The virtual panel discussion, hosted by Downtown Memphis Commission (DMC) President Paul Young, was a look at the last year and a half during the COVID-19 pandemic and how Memphis faired as far as growth.
“Before COVID, we welcomed close to 13+ million visitors in 2019,” said Memphis Tourism President/CEO Kevin Kane, one of the panelists. “Well over half of those visitors came to downtown Memphis.”
Kane said those 2019 numbers were record-setting, and the first two months of 2020 were showing promise of surpassing those numbers.
Nevertheless, the city’s downtown area was able to make strides in growth, which will now be accelerated with COVID-19 case numbers lowering with every passing day.
“We were able to see the completion of the $200 million renovation of the now, Renasant Convention Center, which is the primary meeting place for Shelby County here in Downtown Memphis,” Kane said.
Kane also noted the opening of the Hyatt Centric hotel in the downtown area and how there are two more Hyatt hotels in the city’s near future.
Hotel numbers were a point of pride during the meeting as Memphis had an 8-percent higher hotel occupancy rate than the national average.
In another five years, Kane says the city’s downtown hotel room count will double.
The meeting also served as a progress report on the much-anticipated 100 North Main project.
Memphis’s tallest building, 37 stories, was purchased by the city in the summer and received proposals from 11 different companies on renovation efforts in late August.
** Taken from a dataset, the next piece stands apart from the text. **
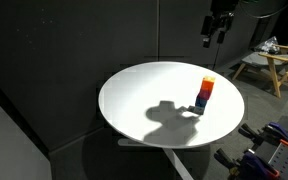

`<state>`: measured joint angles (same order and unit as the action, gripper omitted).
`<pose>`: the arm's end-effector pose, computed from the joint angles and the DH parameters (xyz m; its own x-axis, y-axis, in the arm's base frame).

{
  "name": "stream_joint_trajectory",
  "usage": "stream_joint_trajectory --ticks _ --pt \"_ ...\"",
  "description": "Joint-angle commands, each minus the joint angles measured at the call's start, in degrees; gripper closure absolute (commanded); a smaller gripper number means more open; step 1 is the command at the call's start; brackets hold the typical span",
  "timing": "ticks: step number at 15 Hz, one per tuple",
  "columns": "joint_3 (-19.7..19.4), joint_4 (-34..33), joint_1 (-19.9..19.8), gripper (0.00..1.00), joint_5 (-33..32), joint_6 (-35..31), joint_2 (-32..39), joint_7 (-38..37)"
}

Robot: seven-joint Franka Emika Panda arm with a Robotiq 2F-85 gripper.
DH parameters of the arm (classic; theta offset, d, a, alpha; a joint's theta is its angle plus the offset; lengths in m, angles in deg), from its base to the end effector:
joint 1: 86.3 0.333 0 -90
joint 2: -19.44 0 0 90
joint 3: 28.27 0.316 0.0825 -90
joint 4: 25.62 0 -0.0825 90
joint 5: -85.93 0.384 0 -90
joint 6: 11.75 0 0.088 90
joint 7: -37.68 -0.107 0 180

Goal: Put the orange block on the table

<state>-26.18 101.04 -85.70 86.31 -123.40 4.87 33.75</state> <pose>0.4738 0.0235 0.4839 0.9997 -0.0253 -0.0076 -0.0253 -0.9997 0.0036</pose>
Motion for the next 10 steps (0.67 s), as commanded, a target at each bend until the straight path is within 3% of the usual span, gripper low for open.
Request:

Young announced the DMC has narrowed it to the following six finalists:
- 100 N. Main Development Partners
- Alexander Company
- Block Real Estate Services & Sunflower Development Group
- Carlisle Development Company, LLC
- Flaherty & Collins
- Russell Glen & Matthews Southwest
All plan, in some way, a multi-use plan for the building that would include residential, retail, office, and parking.
Flaherty & Collins has also proposed a grocery aspect to its proposal, and Carlisle Development Company, LLC has an educational aspect to theirs.
The Brooks Art Museum’s executive director, Mark Resnick, was another panelist, answering questions on the museum’s move to the downtown area.
Resnick says the downtown location would truly give Memphians a chance to experience the museum’s collection and would pair perfectly with the National Civil Rights Museum to add to downtown’s world-class museum environment.
“Our impact is going to go way, way beyond being a building,” Resnick said. “We see ourselves as a beacon for learning, a home for really terrific art, a center for culture, really a place where Memphians can come together.”